Il senatore Rapani

ROMA «Il calcio italiano punti sui vivai, le società sull’azionariato popolare e si schierino un numero minimo di 10 atleti in possesso dello status di “atleta di formazione italiana”. Sono questi i tre principali obiettivi di un disegno di legge depositato nei giorni scorsi per il quale sono primo firmatario, insieme ad altri colleghi senatori». È quanto dichiara il senatore di Fratelli d’Italia e membro della Commissione Giustizia, Ernesto Rapani.

«L’obiettivo è quello di simulare il modello Barcellona, ricorrendo allo strumento dell’azionariato popolare nelle società sportive professionistiche e dilettantistiche anche attraverso le piattaforme autorizzate di “crowdfunding”. In tempi di crisi per il calcio italiano sia in termini sportivi che economici – sottolinea il rappresentante di Fdi – abbiamo immaginato un calcio più coinvolgente, appassionante, alla cui base dei club ci siano i tifosi. Il calcio in Italia è lo sport più rappresentativo, un asset di fondamentale importanza all’interno del Sistema Paese, in grado di coinvolgere 4,6 milioni di praticanti, con circa 1,4 milioni di tesserati per la Figc ed un fatturato stimabile in 4,7 miliardi di euro. In pratica, circa il 12% del PIL del calcio mondiale viene prodotto nel nostro Paese. Tuttavia, questo sport sta attraversando, ormai da dieci anni, momenti di grande criticità. Il calcio professionistico evidenzia, infatti, un profilo estremamente preoccupante dal punto di vista della sostenibilità economico-finanziaria – sottolinea Rapani – a fronte di uno squilibrio strutturale che già prima della pandemia risultava particolarmente accentuato: nei 12 anni analizzati prima dell’impatto del Covid-19, infatti, il calcio professionistico italiano ha prodotto un rosso aggregato pari a circa 4,1 miliardi di euro».

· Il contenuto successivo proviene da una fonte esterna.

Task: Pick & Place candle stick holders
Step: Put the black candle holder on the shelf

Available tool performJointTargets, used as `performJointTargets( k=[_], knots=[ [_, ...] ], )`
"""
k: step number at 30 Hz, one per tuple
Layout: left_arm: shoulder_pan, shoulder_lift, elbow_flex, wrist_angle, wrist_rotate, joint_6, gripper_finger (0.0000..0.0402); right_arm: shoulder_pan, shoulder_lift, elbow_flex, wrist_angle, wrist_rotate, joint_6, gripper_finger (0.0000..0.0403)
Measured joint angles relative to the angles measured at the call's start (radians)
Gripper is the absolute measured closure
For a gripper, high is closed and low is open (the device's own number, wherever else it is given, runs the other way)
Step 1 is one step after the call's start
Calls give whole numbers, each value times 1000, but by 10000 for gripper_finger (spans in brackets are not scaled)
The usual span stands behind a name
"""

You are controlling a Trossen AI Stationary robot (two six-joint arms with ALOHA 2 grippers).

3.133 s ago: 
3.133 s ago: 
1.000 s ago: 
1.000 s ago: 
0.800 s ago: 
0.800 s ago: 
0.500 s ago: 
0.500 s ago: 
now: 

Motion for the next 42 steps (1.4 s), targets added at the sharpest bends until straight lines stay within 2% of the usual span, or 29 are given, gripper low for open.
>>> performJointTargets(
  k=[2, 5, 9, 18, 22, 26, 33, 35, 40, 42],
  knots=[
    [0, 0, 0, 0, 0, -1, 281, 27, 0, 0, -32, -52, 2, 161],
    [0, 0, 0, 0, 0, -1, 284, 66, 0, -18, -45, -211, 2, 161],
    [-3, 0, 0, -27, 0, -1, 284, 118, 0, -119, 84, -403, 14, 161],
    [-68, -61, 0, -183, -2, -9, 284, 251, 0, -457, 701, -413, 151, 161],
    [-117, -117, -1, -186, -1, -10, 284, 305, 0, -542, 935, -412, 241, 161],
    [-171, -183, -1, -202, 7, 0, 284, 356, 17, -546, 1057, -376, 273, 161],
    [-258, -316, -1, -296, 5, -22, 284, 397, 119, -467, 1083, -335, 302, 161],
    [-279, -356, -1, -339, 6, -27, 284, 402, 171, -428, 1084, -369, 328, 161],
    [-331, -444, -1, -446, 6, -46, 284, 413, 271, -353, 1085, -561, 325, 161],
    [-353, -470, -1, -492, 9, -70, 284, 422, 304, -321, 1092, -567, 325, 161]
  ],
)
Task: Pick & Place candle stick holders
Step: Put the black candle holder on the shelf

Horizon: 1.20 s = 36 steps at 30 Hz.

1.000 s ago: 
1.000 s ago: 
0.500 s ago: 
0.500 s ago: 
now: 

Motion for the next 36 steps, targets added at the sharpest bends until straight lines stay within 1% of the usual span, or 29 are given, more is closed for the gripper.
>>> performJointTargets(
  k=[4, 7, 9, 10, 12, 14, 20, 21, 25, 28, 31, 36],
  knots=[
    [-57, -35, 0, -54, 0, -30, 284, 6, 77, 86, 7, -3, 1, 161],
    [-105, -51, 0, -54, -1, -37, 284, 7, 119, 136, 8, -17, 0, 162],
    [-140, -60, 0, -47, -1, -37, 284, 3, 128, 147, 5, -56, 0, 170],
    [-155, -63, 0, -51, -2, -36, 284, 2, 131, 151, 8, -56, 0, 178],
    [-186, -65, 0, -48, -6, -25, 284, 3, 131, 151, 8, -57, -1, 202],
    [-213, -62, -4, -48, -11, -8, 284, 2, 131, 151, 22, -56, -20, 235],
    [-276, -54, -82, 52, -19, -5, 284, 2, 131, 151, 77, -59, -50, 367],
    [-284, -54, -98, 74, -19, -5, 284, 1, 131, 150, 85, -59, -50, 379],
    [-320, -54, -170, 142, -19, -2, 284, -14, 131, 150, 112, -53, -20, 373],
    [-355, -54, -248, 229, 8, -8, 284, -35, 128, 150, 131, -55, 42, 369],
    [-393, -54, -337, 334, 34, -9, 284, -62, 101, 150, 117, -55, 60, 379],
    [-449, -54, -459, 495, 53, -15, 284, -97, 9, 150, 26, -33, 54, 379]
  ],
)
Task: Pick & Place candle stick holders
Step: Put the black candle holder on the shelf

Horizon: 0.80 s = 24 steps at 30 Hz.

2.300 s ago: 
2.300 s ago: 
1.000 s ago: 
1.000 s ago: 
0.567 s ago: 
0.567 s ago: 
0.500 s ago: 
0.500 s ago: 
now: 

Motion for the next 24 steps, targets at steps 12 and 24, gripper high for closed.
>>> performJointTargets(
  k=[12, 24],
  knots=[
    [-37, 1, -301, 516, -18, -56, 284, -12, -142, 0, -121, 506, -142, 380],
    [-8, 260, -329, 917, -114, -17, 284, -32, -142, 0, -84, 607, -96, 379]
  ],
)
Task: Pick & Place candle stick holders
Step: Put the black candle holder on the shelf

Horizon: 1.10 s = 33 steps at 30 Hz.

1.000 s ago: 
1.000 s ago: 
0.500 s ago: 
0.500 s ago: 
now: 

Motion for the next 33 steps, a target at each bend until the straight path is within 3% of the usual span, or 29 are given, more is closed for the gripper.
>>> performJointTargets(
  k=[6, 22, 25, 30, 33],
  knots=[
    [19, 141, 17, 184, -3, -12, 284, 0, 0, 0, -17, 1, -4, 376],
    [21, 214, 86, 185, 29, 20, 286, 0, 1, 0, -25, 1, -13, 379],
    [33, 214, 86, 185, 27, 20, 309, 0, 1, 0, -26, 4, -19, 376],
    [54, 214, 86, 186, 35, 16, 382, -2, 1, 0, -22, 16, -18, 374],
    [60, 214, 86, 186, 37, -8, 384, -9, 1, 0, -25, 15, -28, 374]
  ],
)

Dati ed analisi che «mi hanno spinto ad immaginare un calcio governato diversamente e che promuova gli atleti. Il primo intervento posto in essere nel disegno di legge è quello, dunque, di introdurre nell’ordinamento degli strumenti in grado di coinvolgere i tifosi e di renderli direttamente responsabili rispetto alla proprietà e all’organizzazione delle società sportive professionistiche e dilettantistiche. In pratica, si vogliono sviluppare forme e condizioni di azionariato popolare per le società sportive professionistiche e dilettantistiche, come avviene, peraltro, già in altri Paesi europei. Alcune società calcistiche della massima serie, soprattutto quelle di vertice, per coprire le spese di gestione, in aumento e in gran parte assorbite dagli stipendi dei giocatori, a fronte della notevole diminuzione delle entrate durante il lungo periodo di chiusura degli stadi a causa della pandemia, sono state costrette a ricorrere a consistenti prestiti bancari con alti tassi di interesse che gravano sui bilanci per decine di milioni l’anno. Pertanto – spiega ancora Ernesto Rapani – l’iniezione di capitale, stabile e non gravato da interessi, nelle casse delle società calcistiche da parte dei tifosi, nella veste di soci investitori mediante l’azionariato popolare e diffuso, si rende necessaria per ridurre l’esposizione debitoria delle stesse società e garantire loro stabilità e solidità finanziaria nel lungo periodo». Accanto all’azionariato popolare la proposta di legge propone «dei criteri coma la creazione di scuole di formazione per giovani atleti all’interno delle società sportive professionistiche di calcio; la promozione di meccanismi premiali per le società sportive e dilettantistiche che impiegano almeno il 3% del fatturato per il rinnovamento degli impianti sportivi; la partecipazione a ogni gara di un numero minimo di 10 atleti in possesso dello status di “atleta di formazione italiana”; la promozione sentita la Federazione Italiana Giuoco Calcio, di una riforma del sistema che consenta un maggiore accesso dei giovani atleti del vivaio alla serie A».

Infine: «Il disegno di legge è stato firmato anche dai colleghi Russo, Petrenga, Sigismondi, Rosa, Farolfi, Mennuni, Gelmetti, Liris e Orsomarso».